Nation and World News

Ahmed Eissa

Senior Staff Writer

aeissa2@umbc.edu

United States

United States health officials confirmed on Tuesday that a man who traveled from Liberia to the United States has been diagnosed with Ebola. Another patient, at Howard University Hospital in Washington, D.C., began evaluation for Ebola on Friday.

United States health officials confirmed on Tuesday that a man who traveled from Liberia to the United States has been diagnosed with Ebola. This is the first known case of the virus in the United States associated with the current outbreak in West Africa.

The identity of the man has not been disclosed and he is being treated in isolation in a hospital in Dallas, Texas.

Meanwhile, a patient at Shady Grove Adventist Hospital in Rockville, Maryland was suspected to have Ebola, but tested negative for the virus. Another patient, at Howard University Hospital in Washington, D.C., began evaluation for Ebola on Friday.
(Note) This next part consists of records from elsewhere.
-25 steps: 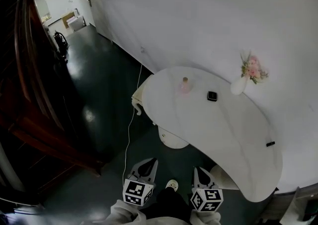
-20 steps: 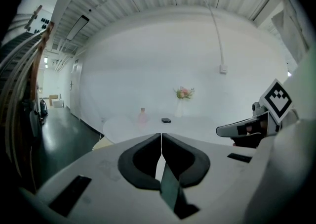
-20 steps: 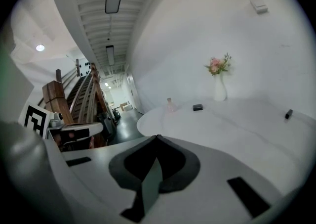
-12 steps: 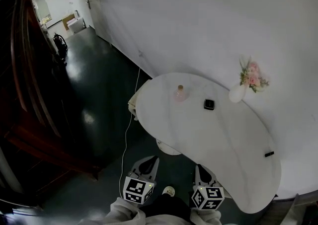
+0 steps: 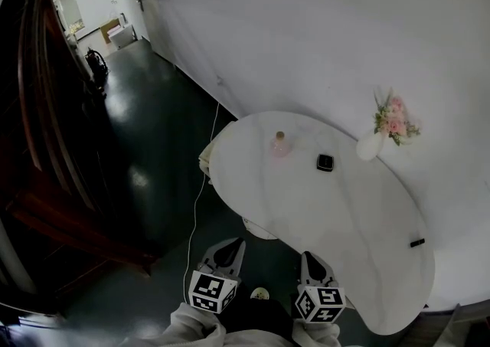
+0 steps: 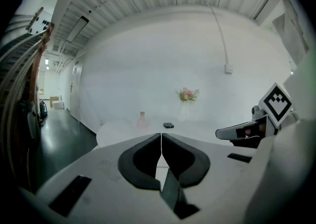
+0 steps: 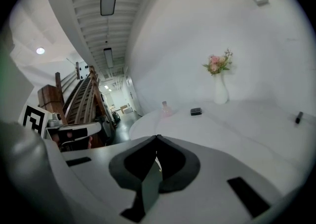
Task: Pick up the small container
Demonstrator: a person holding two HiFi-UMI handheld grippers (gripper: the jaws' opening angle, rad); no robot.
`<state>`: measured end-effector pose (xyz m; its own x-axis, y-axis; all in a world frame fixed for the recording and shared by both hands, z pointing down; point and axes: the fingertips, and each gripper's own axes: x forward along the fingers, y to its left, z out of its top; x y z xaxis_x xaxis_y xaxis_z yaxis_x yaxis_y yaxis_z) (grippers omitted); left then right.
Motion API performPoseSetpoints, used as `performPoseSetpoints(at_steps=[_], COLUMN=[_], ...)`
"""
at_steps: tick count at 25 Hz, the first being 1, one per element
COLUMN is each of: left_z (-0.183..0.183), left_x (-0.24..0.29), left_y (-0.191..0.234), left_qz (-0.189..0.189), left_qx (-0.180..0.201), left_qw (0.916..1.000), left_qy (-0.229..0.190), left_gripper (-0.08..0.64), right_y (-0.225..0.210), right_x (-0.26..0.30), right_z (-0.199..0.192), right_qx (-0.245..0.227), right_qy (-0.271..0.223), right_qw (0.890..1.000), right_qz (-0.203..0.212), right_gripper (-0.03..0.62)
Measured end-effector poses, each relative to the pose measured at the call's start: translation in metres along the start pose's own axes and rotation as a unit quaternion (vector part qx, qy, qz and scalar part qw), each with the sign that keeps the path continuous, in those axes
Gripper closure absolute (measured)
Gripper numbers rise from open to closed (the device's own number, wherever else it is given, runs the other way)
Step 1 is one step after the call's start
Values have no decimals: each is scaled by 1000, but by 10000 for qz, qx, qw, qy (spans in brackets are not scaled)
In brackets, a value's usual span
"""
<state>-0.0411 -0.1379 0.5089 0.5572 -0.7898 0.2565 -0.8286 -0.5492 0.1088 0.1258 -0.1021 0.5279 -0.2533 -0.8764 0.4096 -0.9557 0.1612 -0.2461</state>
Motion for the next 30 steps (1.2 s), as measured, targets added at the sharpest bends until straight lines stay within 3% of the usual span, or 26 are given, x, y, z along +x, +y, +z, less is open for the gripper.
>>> performPoseSetpoints(at_steps=[11,30], left_z=[-12,22], left_x=[4,88], left_y=[5,57], left_qz=[-31,-243], left_qx=[-28,-84], left_qw=[9997,9997], left_qy=[224,51], left_gripper=[543,543], right_y=[-4,-19], right_x=[3,79], right_z=[-15,39], right_qx=[190,44], right_qy=[137,34], right_qw=[9997,9995], right_qz=[-92,-304], right_gripper=[543,543])
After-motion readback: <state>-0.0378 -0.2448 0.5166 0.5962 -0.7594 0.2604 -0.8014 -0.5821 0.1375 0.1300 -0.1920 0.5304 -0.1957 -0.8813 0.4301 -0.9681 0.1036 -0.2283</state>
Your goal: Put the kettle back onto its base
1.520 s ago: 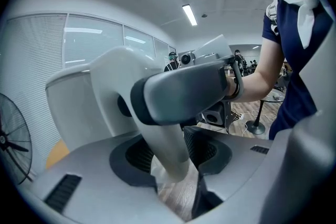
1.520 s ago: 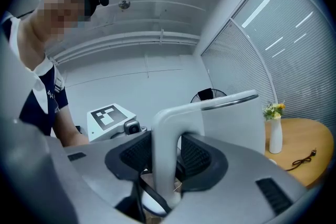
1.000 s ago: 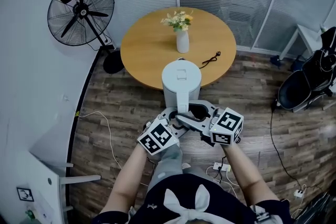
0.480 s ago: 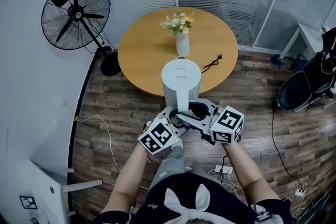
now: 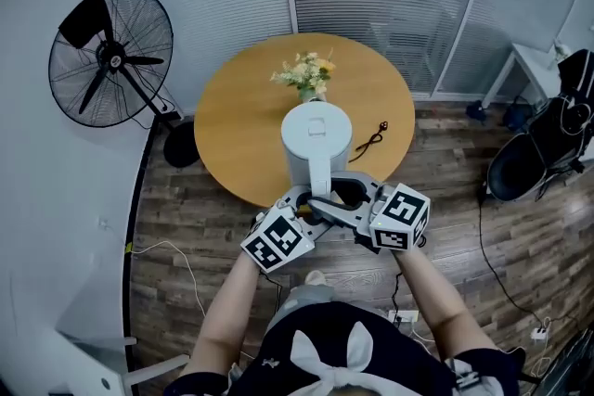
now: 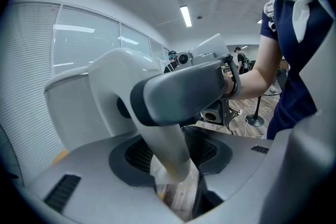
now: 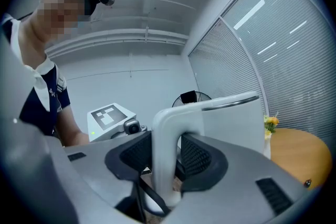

The virus has claimed the lives of more than 3,000 people in West Africa since its outbreak. The United States is mounting efforts to prevent Ebola’s spread both at home and abroad.

Mali

The UN has deployed peacekeepers across northern Mali in an effort to secure the region after separatists and Islamists seized control of the north after a coup in the capital in 2012.

Nine United Nations peacekeepers were killed in Mali on Friday when armed gunmen on motorbikes ambushed their convoy. The attack was the deadliest yet on UN troops in Mali.

“They were targeting a convoy that included a fuel truck, knowing full well that an attack on a fuel truck would cause an even greater number of casualties, which adds to the horrendous nature of the crime,” said UN spokesman Stephane Dujarric.

Dujarric also said that UN Secretary General Ban Ki-moon was shocked and outraged by the attack and called for the assailants to be brought to justice.

Thirty peacekeepers have been killed and 90 have been wounded in Mali since July 2013. The UN has deployed peacekeepers across northern Mali in an effort to secure the region after separatists and Islamists seized control of the north following a coup in the capital in 2012.

 

Myanmar

Various human rights groups condemned a Myanmar government plan on Friday that proposes to force thousands of minority Rohingya Muslims into detention camps indefinitely if they do not qualify for citizenship. The plan outlines that Rohingya must identify themselves as Bengali in order to possible obtain citizenship.

Various human rights groups condemned a Myanmar government plan on Friday that proposes to force thousands of minority Rohingya Muslims into detention camps indefinitely if they do not qualify for citizenship.

The majority of Myanmar’s Rohingya Muslims live in the west-coast Rakhine state and are subjected to apartheid-like conditions in the Buddhist-majority country.

The government has refused to grant most Rohingya citizenship and instead refers to them as Bengali, implying that they are illegal immigrants from Bangladesh. Rohingyas, who have lived in Myanmar for generations, reject this classification.

In 2012 alone, almost 140,000 Rohingya were displaced after violent clashes with ethnic Buddhists in Rakhine.